BlackBerry’s future took a decidedly radical turn Monday amid reports that Fairfax Financial would not proceed with plans to take the company private and Thorsten Heins was out as CEO.
The Globe and Mail newspaper reported Heins, who took over from co-CEOs Mike Lazaridis and Jim Balsillie in January 2012 and was the face of the company’s efforts to re-engage buyers with its BlackBerry 10 platform, will depart as the company halts its campaign to find a buyer and pursues this option instead.
"Today's announcement represents a significant vote of confidence in BlackBerry and its future by this group of preeminent, long-term investors," Barbara Stymiest, chair of BlackBerry's board, said in a statement.
Despite the surprise move, Fairfax isn’t completely out of the picture. While it will not move forward with outright purchase plans, it will spearhead an effort to raise additional capital by selling convertible bonds.
In a statement, BlackBerry says Fairfax and other institutional investors will make the $US1 billion strategic investment, with Fairfax agreeing to directly acquire $250 million of the debentures. To sweeten the deal, which will be complete within two weeks, the bonds will convert at $10, well above the market value of BlackBerry shares, which sank more than 18 per cent on the Nasdaq in pre-market trade after the news broke.
Fairfax had tendered a letter of intent on Sept. 23rd that outlined a US$4.7 billion – or $9 per share – bid for the Waterloo, Ont., based smartphone maker. The terms of the tentative offer included a six-week due diligence period that, in addition to giving Fairfax enough time to examine the books, also allowed BlackBerry to seek additional offers. That six-week period ended Monday, with intense speculation building in recent days over who else might step forward.
The tentative offer hinged on the Toronto investment company’s ability to pull together a consortium of investors to help fund the deal. Fairfax owns 10 per cent of BlackBerry’s outstanding stock, and its chairman and CEO, Prem Watsa, had sat on the company’s board until August before stepping down.
Watsa now rejoins the board as lead director. In addition to stepping down as CEO, Heins, who had been set to receive a $56 million payout if the company was sold and he was terminated, will resign from the board, as will David Kerr. As the company was not sold, Heins’s payout will come in far below that amount.
Ex-Sybase chairman, CEO and president John Chen will step in as interim BlackBerry CEO, as well as executive chair of BlackBerry’s board. Yankee Group vice president of research Carl Howe told Yahoo Canada Finance that Chen is the right person in the right place at the right time.
"He embraced mobility before a lot of other people did,” said Howe. “He came up with the idea of the unwired enterprise, so he got pretty good credibility in the mobile workplace.”

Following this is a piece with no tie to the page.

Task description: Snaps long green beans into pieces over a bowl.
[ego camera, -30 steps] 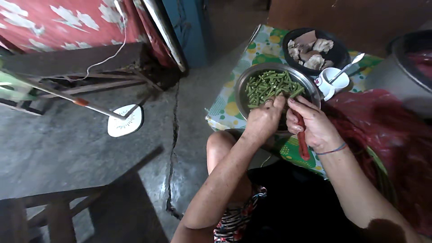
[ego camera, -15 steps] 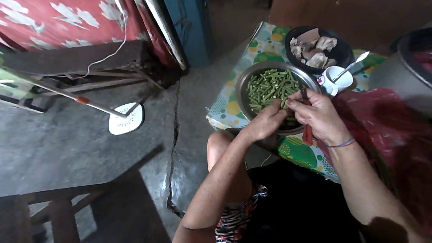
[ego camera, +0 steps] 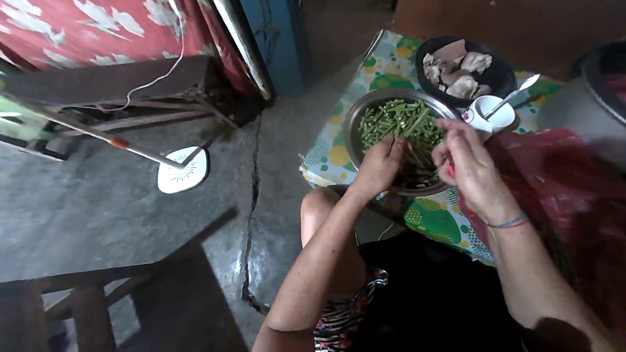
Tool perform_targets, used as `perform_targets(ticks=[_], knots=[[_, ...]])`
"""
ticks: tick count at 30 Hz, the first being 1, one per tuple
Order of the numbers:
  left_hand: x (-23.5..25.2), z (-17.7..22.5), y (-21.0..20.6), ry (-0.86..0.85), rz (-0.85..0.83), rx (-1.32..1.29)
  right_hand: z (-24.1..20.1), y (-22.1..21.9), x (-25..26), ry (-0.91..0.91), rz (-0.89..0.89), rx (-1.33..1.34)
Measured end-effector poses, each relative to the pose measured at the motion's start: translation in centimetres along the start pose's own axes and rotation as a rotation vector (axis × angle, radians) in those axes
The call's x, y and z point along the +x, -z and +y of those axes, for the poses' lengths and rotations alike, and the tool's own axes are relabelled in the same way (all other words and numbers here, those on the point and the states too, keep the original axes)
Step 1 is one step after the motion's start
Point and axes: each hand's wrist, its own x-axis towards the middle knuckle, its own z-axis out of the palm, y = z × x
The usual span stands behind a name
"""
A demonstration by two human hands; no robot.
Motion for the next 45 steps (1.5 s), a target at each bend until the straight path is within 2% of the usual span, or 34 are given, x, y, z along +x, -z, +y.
perform_targets(ticks=[3, 7, 11, 13, 17, 20, 23, 27, 29, 31, 34, 37, 39, 45], knots=[[0.0, 0.2, -0.3, -0.024, 0.006, 0.086, -0.3, -1.6, -1.2, -0.063, -0.043, 0.114], [-0.1, 0.3, -0.8, -0.093, 0.065, 0.269, -0.3, -2.8, -1.5, -0.085, -0.007, 0.202], [0.0, 0.3, -1.4, -0.208, 0.057, 0.463, -0.5, -2.8, -1.0, -0.12, 0.07, 0.233], [-0.2, 0.9, -1.3, -0.18, 0.054, 0.542, -0.4, -1.7, 0.0, -0.164, 0.037, 0.267], [1.4, -0.4, 0.3, -0.159, 0.225, 0.755, -0.3, 2.0, 1.3, -0.278, -0.043, 0.155], [2.0, -1.0, 0.3, -0.204, 0.369, 0.807, 0.2, 3.7, 1.0, -0.27, 0.05, 0.055], [2.2, -1.3, -1.2, -0.283, 0.486, 0.801, 0.4, 4.2, 0.3, -0.265, 0.167, 0.115], [3.2, -1.0, -3.0, -0.164, 0.326, 0.886, 1.0, 3.8, -0.7, -0.223, 0.202, 0.195], [3.8, -0.8, -3.1, -0.128, 0.305, 0.915, 1.4, 3.6, -1.0, -0.211, 0.178, 0.2], [4.2, -0.9, -3.1, -0.173, 0.321, 0.909, 1.7, 3.6, -1.4, -0.208, 0.159, 0.195], [4.6, -1.6, -3.1, -0.342, 0.303, 0.927, 2.1, 3.6, -1.7, -0.204, 0.137, 0.179], [4.9, -1.1, -2.3, -0.31, 0.138, 0.983, 2.4, 4.0, -1.8, -0.195, 0.144, 0.18], [5.2, -1.2, -1.9, -0.281, 0.087, 1.028, 2.6, 4.2, -1.9, -0.195, 0.151, 0.19], [5.3, -1.6, -1.3, -0.378, 0.191, 1.047, 2.5, 3.3, -1.9, -0.144, 0.152, 0.207]])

Howe said Fairfax’s move to lead the investment effort is hardly surprising given how much it already has at stake. The investment plan also provides insight into why Heins is out and Chen is in.
“It’s a gesture,” said Howe. “I think Fairfax basically said if we’re going to raise money for you, we’ll want a little control and we’ll want a say as to who’s running the ship. I don’t think this is a disaster.”
In a statement, BlackBerry said it “does not anticipate that this announcement will result in significant additional changes to BlackBerry’s operations beyond those outlined in our previously announced restructuring plans – it expects to maintain a significant corporate presence in Waterloo, Ontario.”
While today’s rapid-fire moves put a sudden end to over 18 months of BlackBerry looking for a suitor, Howe says it’s hardly the final chapter in the company’s history.
“I don’t think it’s a conclusion,” said Howe. “I think it’s a continuation of what’s been happening. They’ve bought some more runway.”